#### Exercise directions
Locate the word "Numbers" in the entries below, then gather every line that holds it.

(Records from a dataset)
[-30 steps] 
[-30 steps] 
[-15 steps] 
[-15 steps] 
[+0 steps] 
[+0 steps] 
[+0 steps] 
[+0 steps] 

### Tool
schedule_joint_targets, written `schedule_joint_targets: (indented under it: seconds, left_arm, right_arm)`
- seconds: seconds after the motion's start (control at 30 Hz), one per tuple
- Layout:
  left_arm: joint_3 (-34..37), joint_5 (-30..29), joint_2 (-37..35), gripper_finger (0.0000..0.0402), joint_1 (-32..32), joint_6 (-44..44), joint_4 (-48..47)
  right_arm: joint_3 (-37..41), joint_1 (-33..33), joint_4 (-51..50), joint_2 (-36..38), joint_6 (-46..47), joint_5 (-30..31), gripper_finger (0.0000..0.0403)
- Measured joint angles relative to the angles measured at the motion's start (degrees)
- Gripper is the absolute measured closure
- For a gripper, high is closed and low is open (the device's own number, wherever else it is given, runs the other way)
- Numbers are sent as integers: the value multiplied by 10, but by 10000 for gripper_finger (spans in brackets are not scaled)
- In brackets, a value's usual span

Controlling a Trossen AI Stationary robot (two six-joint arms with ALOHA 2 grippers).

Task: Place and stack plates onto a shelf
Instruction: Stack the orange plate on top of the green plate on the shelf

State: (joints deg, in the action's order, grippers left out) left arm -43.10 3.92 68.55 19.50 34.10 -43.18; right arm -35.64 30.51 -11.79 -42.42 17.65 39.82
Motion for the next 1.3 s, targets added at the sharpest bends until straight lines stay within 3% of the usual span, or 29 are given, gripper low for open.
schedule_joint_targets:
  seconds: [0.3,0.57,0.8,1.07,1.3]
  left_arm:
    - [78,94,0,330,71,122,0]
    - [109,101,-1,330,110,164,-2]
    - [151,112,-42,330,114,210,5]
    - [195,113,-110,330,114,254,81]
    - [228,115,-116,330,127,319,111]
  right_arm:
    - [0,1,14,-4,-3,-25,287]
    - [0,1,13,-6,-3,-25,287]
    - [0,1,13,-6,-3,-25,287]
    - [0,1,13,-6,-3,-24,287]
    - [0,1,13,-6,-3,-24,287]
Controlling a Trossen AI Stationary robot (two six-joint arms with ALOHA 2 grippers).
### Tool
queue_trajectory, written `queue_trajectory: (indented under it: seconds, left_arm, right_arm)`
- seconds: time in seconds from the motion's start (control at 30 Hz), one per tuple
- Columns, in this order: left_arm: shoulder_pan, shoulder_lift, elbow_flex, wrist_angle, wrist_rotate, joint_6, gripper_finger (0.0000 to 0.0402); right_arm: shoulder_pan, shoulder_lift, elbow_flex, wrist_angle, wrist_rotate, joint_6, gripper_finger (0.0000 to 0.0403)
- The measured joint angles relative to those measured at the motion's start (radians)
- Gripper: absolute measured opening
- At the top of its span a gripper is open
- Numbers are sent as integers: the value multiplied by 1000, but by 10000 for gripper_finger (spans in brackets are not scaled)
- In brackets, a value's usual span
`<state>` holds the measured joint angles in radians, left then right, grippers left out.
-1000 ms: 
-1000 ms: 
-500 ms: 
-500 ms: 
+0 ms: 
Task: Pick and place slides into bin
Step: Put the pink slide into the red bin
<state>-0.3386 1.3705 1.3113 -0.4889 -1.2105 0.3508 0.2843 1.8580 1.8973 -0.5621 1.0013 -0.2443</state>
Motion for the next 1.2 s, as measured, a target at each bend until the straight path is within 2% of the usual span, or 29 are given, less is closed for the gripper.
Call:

#### Solution for this exercise
- Numbers are sent as integers: the value multiplied by 10, but by 10000 for gripper_finger (spans in brackets are not scaled)
- Numbers are sent as integers: the value multiplied by 1000, but by 10000 for gripper_finger (spans in brackets are not scaled)

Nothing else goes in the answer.